Ten years ago, with the rise of the internet and gaming online, a meme narrative appeared: gamers, usually depicted as male, spending all day on their consoles and systems to the displeasure of their significant others.
Now, a new meme narrative has been circulating: two people, very much in love, side by side, laughing and playing video games together, a controller in each of their hands.
In a survey conducted in 2019 by GamesHedge, one in three people between the 18 and 24 say video gaming has helped their relationships. Other studies about video games and relationships have opposing finds, but no abstract in studies can compare to the anecdotes of people you ask online.
I asked friends on Facebook if they played video games with their significant others in some way, shape, form and picked the best responses.
While all people with romantic gaming partners verbalized having different video game preferences personally, a majority of couples loved playing co-op or multiplayer games together.
We have one of each system and two TVs in our living room. Mostly play...Halo and co-op games like Overcooked. She plays RPGs and sandbox games... I play everything, mostly most passionate about story-driven games and sports or simulation games. --Robert G.
Collaborating with character classes and being in teams was something romantic gamers liked to do as well.
We play Overwatch and WoW together and we're usually a tank/healer or tank/support combo. --Kathryn F.
Some couples even loved taking turns during single-player games.
We play single player games. She does all the moving around, figuring out maps and solving any puzzles. Then, she hands me the controller when it's time to fight people/things. --Bart C.
Couples also played games together by helping one another either by crafting or receiving items.
In RuneScape, I'll hold items during raids and assist by gathering food or fighting. --Kelsey P.
Are you having difficulty with something in a video game? Fear not. Ask your partner to look it up for you!
I don't like playing games with other people. Sometimes I watch him play and will look things up if he's stuck and he'll do the same for me. --Bethany A.
"Separate but together" video gaming was also common among the responding couples, which I describe as playing different video games at the same time in the same room together.
We play together every night but different games. I play Animal Crossing and he’ll play Fallout typically. But sometimes we’ll play a game like Mario or Pikmin together. --Amanda R.
We play a variety of games together... Minecraft, Monster Hunter World, Ark, Left for Dead, MarioKart and Pokemon. Our games are set up in the front room so sometimes we are playing together but on different games. It's a nice way to spend time together! --Ariel A.
The Covid-19 pandemic has lead to a rise in spending from established gamers and a new hobby for others. Some may have been introduced to gaming by their partners.
I got my partner into gaming. We don’t play together but she was interested in having something to do while I was gaming so we got her a Nintendo Switch and she likes a few of the games on that. --Cody M.
Esports has led to a rise in spectating for sports, as has streaming, which allows you to watch someone else play a video game in real-time.
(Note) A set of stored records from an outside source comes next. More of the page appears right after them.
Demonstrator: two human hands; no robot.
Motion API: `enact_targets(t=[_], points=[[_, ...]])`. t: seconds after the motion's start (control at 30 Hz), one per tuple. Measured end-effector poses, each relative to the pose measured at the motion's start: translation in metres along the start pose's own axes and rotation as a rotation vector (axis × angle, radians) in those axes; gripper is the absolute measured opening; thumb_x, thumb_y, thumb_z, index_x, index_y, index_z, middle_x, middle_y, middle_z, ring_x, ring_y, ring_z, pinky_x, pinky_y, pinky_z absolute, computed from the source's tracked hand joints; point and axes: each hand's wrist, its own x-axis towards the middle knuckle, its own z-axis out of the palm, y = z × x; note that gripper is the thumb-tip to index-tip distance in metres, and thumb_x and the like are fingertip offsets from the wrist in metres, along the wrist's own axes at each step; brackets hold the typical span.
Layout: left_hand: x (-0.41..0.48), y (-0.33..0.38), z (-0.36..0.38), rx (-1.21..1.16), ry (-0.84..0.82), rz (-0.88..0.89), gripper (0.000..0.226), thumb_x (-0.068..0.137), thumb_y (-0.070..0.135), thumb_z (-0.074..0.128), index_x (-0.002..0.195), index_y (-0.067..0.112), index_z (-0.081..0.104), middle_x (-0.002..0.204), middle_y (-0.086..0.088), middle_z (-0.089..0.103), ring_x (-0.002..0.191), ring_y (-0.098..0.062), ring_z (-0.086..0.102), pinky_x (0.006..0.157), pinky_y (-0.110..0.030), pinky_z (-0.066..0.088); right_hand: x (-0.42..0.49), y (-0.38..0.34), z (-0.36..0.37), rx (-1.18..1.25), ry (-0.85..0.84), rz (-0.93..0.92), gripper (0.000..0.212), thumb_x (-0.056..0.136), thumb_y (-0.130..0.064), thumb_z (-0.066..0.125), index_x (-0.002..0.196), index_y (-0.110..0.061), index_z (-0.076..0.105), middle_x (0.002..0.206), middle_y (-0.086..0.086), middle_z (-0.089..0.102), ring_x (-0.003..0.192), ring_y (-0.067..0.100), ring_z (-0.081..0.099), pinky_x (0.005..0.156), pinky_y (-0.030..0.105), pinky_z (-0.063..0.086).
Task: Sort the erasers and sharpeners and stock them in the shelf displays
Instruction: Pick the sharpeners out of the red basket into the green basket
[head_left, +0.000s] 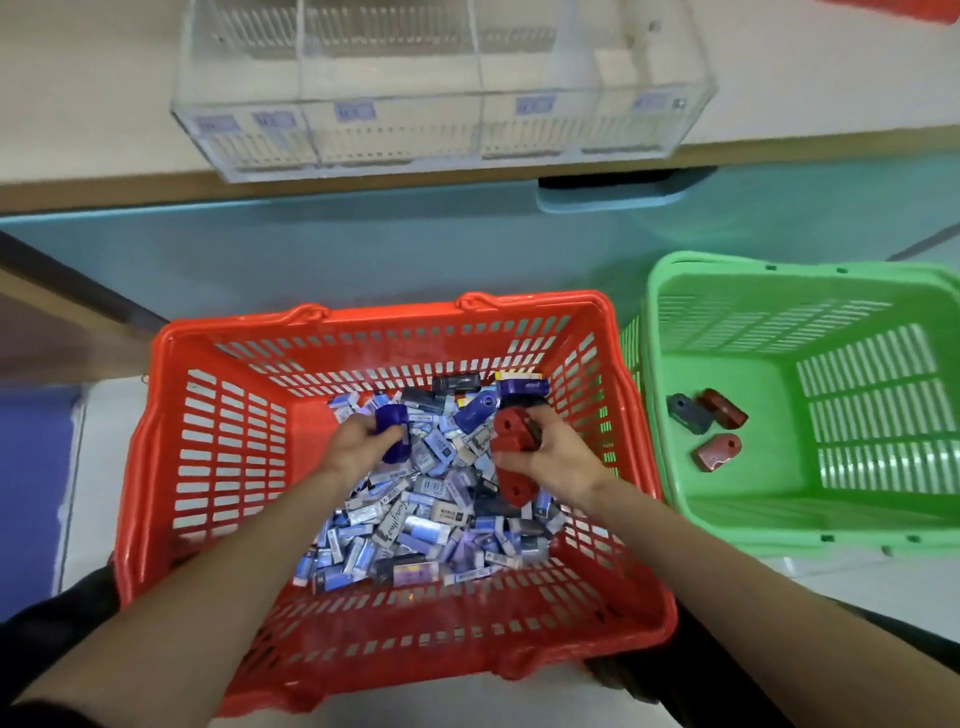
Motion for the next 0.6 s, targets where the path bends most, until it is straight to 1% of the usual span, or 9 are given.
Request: enact_targets(t=[0.03,0.1,0.17,0.23,0.27,0.33,0.4,0.5,0.6], points=[[-0.015,0.015,0.001,-0.037,-0.007,0.072,0.019,0.090,0.016,0.061,0.106,0.007,0.055,0.106,-0.011,0.062,0.079,-0.010,0.059,0.059,-0.014,0.049,-0.009,-0.011,-0.011,0.000,0.007,-0.037,0.052,0.080,-0.017,0.074,0.121,-0.011,0.042,0.095,-0.004,0.059,0.089,0.014,0.061,0.079,0.024,0.052],[-0.038,0.050,0.006,-0.044,-0.017,0.232,0.014,0.088,0.017,0.064,0.092,0.019,0.051,0.101,-0.008,0.063,0.078,-0.008,0.059,0.063,-0.019,0.047,-0.027,-0.032,-0.040,0.006,0.041,-0.113,0.050,0.080,-0.015,0.073,0.121,-0.011,0.044,0.098,-0.001,0.062,0.086,0.013,0.062,0.077,0.022,0.053],[-0.063,0.093,0.019,0.001,-0.060,0.408,0.023,0.085,0.012,0.067,0.086,0.025,0.049,0.093,-0.001,0.062,0.080,-0.009,0.058,0.068,-0.015,0.044,-0.045,-0.047,-0.077,-0.005,0.112,-0.190,0.050,0.079,-0.014,0.074,0.120,-0.010,0.046,0.102,0.004,0.063,0.089,0.017,0.062,0.084,0.033,0.052],[-0.089,0.137,0.041,0.014,-0.127,0.568,0.026,0.084,0.006,0.067,0.084,0.025,0.050,0.086,0.007,0.059,0.075,0.002,0.057,0.069,-0.005,0.042,-0.061,-0.051,-0.122,-0.041,0.187,-0.229,0.047,0.078,-0.013,0.075,0.116,-0.011,0.049,0.100,0.005,0.062,0.084,0.017,0.059,0.080,0.041,0.051],[-0.101,0.157,0.056,0.007,-0.156,0.633,0.025,0.084,0.004,0.066,0.085,0.023,0.051,0.085,0.008,0.058,0.071,0.009,0.057,0.070,-0.003,0.041,-0.066,-0.047,-0.145,-0.068,0.222,-0.234,0.044,0.078,-0.013,0.074,0.114,-0.012,0.049,0.098,0.005,0.061,0.082,0.017,0.058,0.077,0.039,0.052],[-0.117,0.189,0.089,-0.013,-0.212,0.728,0.020,0.084,0.002,0.065,0.091,0.017,0.053,0.084,0.008,0.059,0.066,0.015,0.056,0.072,-0.004,0.043,-0.078,-0.034,-0.192,-0.110,0.296,-0.201,0.041,0.079,-0.011,0.074,0.111,-0.012,0.049,0.092,0.003,0.059,0.077,0.015,0.057,0.064,0.025,0.052],[-0.119,0.210,0.128,0.049,-0.267,0.774,0.020,0.085,0.007,0.067,0.098,0.012,0.053,0.085,0.006,0.062,0.070,0.009,0.060,0.075,-0.010,0.048,-0.080,-0.011,-0.233,-0.100,0.366,-0.095,0.037,0.080,-0.013,0.073,0.106,-0.011,0.047,0.085,0.001,0.056,0.070,0.012,0.056,0.051,0.020,0.048],[-0.105,0.229,0.193,0.367,-0.290,0.797,0.028,0.080,0.022,0.072,0.101,0.010,0.057,0.092,-0.006,0.067,0.084,-0.021,0.065,0.080,-0.036,0.053,-0.058,0.036,-0.273,-0.210,0.435,0.080,0.044,0.078,-0.019,0.075,0.111,-0.006,0.048,0.094,0.009,0.058,0.078,0.021,0.057,0.060,0.027,0.046],[-0.081,0.231,0.243,0.916,-0.284,0.746,0.039,0.079,0.027,0.071,0.105,0.004,0.055,0.101,-0.012,0.062,0.087,-0.027,0.058,0.071,-0.030,0.045,-0.025,0.081,-0.279,-0.476,0.337,0.233,0.053,0.078,-0.028,0.075,0.116,-0.003,0.049,0.103,0.011,0.057,0.088,0.024,0.054,0.071,0.028,0.044]])
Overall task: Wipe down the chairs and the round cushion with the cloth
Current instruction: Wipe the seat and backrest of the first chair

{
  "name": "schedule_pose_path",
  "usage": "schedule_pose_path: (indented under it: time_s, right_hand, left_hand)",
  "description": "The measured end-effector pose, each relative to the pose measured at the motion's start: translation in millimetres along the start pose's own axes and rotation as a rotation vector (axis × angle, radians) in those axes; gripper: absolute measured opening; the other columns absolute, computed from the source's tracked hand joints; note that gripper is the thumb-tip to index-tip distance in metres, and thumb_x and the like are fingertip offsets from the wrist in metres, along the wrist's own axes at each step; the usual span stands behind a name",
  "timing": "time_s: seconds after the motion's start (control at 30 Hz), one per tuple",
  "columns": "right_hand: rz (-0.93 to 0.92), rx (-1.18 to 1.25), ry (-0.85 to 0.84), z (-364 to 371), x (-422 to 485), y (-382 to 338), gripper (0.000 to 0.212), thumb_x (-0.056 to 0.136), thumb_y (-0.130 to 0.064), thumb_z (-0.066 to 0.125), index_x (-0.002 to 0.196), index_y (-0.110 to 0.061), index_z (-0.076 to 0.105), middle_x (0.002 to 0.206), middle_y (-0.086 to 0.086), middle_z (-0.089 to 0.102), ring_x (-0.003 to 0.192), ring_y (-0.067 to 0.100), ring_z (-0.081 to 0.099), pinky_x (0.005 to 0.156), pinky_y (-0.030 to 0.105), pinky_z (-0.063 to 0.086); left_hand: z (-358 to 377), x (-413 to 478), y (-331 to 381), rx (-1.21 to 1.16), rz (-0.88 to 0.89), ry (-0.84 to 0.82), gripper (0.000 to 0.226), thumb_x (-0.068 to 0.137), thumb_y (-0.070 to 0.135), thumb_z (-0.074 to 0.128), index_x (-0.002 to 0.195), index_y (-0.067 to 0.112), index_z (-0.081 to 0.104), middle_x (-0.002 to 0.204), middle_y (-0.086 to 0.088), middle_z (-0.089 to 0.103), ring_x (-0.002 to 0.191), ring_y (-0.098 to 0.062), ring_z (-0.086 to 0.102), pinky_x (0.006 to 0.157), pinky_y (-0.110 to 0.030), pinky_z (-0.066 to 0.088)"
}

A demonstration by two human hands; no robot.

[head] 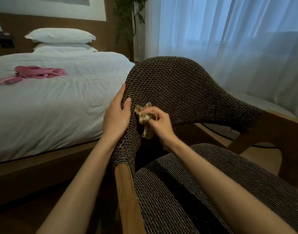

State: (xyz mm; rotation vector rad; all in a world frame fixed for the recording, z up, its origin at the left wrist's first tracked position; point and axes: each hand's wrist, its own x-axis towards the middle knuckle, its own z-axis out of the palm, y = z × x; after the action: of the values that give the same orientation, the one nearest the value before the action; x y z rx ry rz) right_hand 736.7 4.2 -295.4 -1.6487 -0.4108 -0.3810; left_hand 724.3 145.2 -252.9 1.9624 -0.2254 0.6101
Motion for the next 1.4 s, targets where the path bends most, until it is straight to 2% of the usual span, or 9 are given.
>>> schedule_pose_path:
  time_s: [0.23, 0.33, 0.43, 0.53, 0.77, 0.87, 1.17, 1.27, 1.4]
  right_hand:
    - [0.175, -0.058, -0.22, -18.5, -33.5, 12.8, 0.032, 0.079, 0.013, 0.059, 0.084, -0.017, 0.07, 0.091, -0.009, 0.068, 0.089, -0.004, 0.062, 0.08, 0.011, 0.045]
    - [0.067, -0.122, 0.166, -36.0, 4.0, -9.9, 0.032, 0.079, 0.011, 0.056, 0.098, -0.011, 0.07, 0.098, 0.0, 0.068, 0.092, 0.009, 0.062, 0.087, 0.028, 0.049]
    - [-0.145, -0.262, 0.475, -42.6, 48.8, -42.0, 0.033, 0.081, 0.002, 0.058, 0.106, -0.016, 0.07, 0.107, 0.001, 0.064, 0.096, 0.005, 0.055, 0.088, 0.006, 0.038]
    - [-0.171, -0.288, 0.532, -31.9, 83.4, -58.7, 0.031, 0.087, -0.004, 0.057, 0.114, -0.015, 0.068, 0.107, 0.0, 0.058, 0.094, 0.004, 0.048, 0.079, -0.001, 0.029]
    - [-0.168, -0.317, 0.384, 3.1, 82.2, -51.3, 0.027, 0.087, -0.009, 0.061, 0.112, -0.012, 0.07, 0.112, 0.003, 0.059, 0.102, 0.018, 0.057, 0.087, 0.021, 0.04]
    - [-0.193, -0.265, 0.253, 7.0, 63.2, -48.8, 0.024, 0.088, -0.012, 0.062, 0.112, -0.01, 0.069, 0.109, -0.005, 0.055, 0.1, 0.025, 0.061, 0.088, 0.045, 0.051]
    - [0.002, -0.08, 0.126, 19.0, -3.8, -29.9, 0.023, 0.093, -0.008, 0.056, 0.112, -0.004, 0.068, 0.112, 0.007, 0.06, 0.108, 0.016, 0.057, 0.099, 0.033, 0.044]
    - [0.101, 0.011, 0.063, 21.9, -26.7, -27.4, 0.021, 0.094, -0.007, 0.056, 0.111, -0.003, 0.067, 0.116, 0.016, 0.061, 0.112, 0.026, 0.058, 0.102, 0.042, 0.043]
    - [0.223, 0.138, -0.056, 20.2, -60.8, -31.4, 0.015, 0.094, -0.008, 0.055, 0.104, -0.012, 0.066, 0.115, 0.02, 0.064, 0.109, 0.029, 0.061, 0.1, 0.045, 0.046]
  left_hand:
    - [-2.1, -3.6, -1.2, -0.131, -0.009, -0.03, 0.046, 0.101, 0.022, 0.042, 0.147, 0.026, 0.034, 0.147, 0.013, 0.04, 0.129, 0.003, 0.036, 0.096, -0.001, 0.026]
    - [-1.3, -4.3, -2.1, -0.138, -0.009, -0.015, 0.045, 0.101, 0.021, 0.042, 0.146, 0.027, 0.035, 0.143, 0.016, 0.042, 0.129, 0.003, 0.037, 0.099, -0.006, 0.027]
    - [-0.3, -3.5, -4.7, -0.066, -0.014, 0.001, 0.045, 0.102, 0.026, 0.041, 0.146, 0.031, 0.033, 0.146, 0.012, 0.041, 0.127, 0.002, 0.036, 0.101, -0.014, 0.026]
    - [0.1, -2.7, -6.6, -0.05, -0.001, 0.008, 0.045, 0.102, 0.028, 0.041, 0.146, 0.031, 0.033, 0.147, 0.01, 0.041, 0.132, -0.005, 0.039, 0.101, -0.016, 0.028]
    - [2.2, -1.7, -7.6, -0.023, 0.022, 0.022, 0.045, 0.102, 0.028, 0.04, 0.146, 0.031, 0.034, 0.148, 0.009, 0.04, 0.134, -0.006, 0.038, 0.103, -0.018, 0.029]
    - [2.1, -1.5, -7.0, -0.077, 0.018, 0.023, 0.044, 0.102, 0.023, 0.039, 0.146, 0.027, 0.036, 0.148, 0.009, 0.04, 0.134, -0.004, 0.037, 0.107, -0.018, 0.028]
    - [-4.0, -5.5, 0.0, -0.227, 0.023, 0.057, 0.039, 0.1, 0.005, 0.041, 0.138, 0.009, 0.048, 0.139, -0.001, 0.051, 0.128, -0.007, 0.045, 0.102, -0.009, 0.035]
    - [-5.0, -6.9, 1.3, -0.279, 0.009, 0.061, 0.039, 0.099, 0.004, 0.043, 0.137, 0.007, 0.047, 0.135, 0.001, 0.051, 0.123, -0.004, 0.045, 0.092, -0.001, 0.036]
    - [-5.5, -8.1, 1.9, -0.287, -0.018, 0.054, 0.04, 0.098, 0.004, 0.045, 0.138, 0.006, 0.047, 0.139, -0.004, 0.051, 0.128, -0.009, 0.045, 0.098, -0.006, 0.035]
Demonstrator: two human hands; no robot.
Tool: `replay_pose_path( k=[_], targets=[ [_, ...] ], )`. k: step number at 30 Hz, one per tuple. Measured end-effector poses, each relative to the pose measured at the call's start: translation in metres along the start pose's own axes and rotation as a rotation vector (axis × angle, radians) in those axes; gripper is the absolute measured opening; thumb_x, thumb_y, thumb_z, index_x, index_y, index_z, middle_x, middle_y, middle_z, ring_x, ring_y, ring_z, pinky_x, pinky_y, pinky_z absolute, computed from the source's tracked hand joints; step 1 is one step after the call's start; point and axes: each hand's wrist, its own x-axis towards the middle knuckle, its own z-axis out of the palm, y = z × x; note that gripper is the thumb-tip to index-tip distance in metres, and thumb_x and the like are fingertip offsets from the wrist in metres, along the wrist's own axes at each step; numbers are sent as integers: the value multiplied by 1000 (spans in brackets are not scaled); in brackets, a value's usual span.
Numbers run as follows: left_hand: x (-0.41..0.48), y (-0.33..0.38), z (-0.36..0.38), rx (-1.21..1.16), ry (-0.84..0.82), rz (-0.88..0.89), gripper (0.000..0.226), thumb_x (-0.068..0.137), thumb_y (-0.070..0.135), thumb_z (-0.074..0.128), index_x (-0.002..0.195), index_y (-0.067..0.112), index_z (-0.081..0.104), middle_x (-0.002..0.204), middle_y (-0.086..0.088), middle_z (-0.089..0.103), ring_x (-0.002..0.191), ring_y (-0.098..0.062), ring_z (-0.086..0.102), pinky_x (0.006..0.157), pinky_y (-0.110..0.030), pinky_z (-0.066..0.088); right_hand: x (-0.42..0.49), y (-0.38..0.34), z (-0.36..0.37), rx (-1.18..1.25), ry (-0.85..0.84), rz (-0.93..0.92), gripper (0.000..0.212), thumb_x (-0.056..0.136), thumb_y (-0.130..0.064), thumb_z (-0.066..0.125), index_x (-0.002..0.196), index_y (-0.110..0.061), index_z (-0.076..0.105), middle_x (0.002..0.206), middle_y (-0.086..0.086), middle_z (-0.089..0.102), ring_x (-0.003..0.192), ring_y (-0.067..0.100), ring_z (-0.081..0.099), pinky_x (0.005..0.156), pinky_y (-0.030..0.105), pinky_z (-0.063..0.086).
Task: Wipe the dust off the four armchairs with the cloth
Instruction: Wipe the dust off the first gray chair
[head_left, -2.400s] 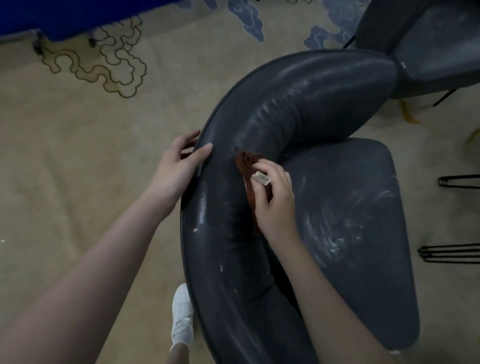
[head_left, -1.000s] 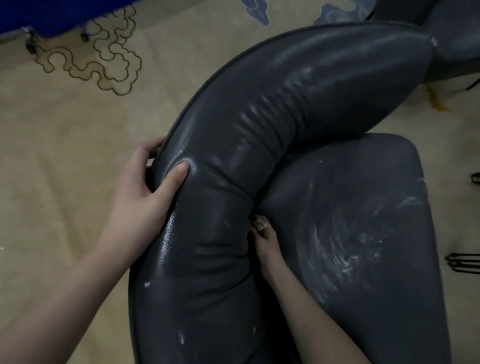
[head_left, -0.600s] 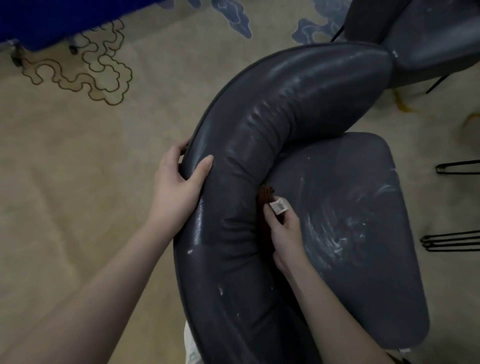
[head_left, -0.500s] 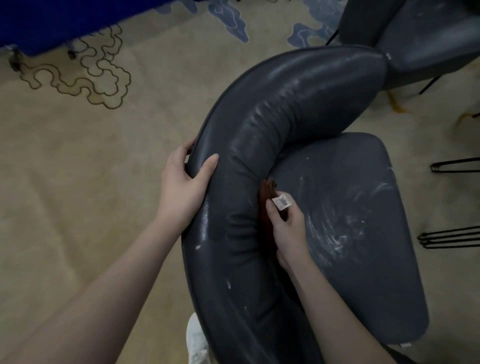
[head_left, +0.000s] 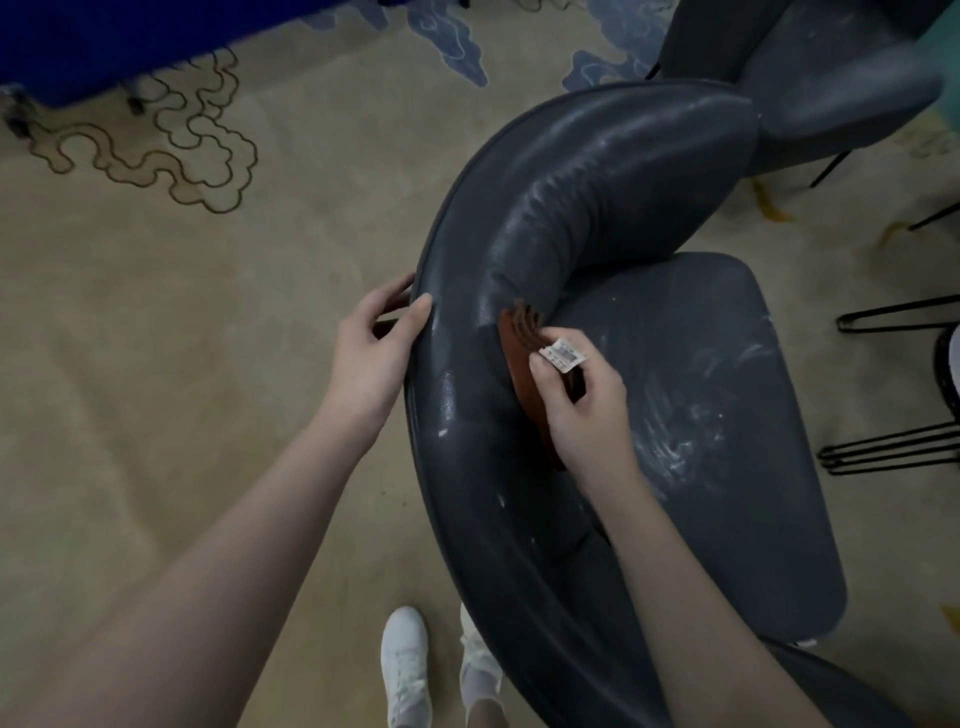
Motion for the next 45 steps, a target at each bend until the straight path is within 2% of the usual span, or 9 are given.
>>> replay_pose_path(
  k=[7, 13, 22, 26, 30, 32, 36, 40, 45],
  targets=[
    [-12, -6, -5, -60, -38, 13, 28, 97, 18, 61, 119, 34, 57, 107, 24, 61, 87, 14, 63, 76, -11, 51, -17, -14, -10, -112, -28, -198, 15, 88, -12, 63, 102, -17, 65, 97, -8, 64, 94, -1, 60, 88, 15, 44],
    [-12, -8, -8, -99, -51, 14, 30, 96, 18, 64, 122, 31, 59, 112, 17, 64, 93, 5, 67, 82, -17, 54, -3, -23, 7, -183, -92, -237, 17, 89, -11, 63, 104, -6, 68, 98, -7, 63, 97, -11, 56, 89, 9, 39],
    [-11, -9, -9, -91, -58, 30, 36, 95, 19, 64, 130, 26, 58, 108, 20, 61, 89, 14, 63, 85, -15, 52, -1, -37, -5, -205, -280, -358, 17, 88, -11, 67, 103, -7, 71, 103, -7, 66, 101, 0, 61, 93, 14, 43],
    [-13, -18, -12, -133, -49, -5, 36, 92, 20, 68, 127, 28, 61, 116, 9, 66, 103, 0, 65, 93, -26, 53, -1, -44, 2, -317, -471, -464, 26, 92, -23, 60, 105, -5, 72, 113, -2, 69, 107, 2, 59, 94, 27, 44],
    [-25, -26, -18, -141, -74, -27, 51, 84, 34, 72, 134, 26, 61, 129, 4, 64, 117, -9, 62, 99, -35, 52, -26, -41, -11, -331, -759, -521, 26, 92, -26, 56, 103, -9, 73, 111, -2, 72, 97, 0, 60, 86, 22, 44],
    [-32, -30, -16, -140, -54, -24, 50, 87, 31, 72, 135, 25, 60, 130, 5, 64, 117, -9, 62, 97, -32, 52, -20, -44, -17, -284, -748, -502, 26, 92, -27, 57, 103, -10, 73, 109, -4, 72, 92, 14, 63, 86, 25, 46],
    [-45, -36, -13, -247, -21, -70, 56, 83, 25, 73, 137, 18, 58, 133, -4, 63, 119, -16, 63, 99, -36, 52, 13, -49, -9, -339, -612, -547, 19, 92, -19, 61, 103, -8, 73, 106, -4, 72, 88, 22, 63, 84, 35, 48],
    [-58, -42, -15, -323, -9, -104, 51, 86, 19, 70, 135, 13, 59, 128, -2, 67, 118, -20, 63, 98, -36, 51, 0, -34, -8, -379, -762, -664, 22, 94, -22, 55, 101, -9, 72, 107, 0, 73, 83, 31, 62, 80, 39, 46],
    [-78, -50, -5, -293, 80, -72, 46, 87, 23, 69, 133, 18, 61, 125, 1, 68, 116, -12, 63, 94, -30, 52, -38, -19, -38, -233, -902, -681, 17, 92, -13, 60, 102, -8, 73, 113, -2, 71, 89, 21, 61, 83, 28, 47]
  ],
)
Though a game may not be of their playing preference, some still enjoyed watching their partner play. A partner could have no interest in playing video games but still enjoy watching.
"We both didn't play any games the first like 5 years we were together... She likes to watch me play games like GTA, Red Dead, Mortal Kombat... To the point that she will ask for me to play them so she can watch. Especially Red Dead. Other than that, we just play Pokemon Go together" --Johnny D.
While studies and numbers are helpful for research purposes, it's evident that video games seem to be one of those things in a relationship where it's truly dependent on the factor of love.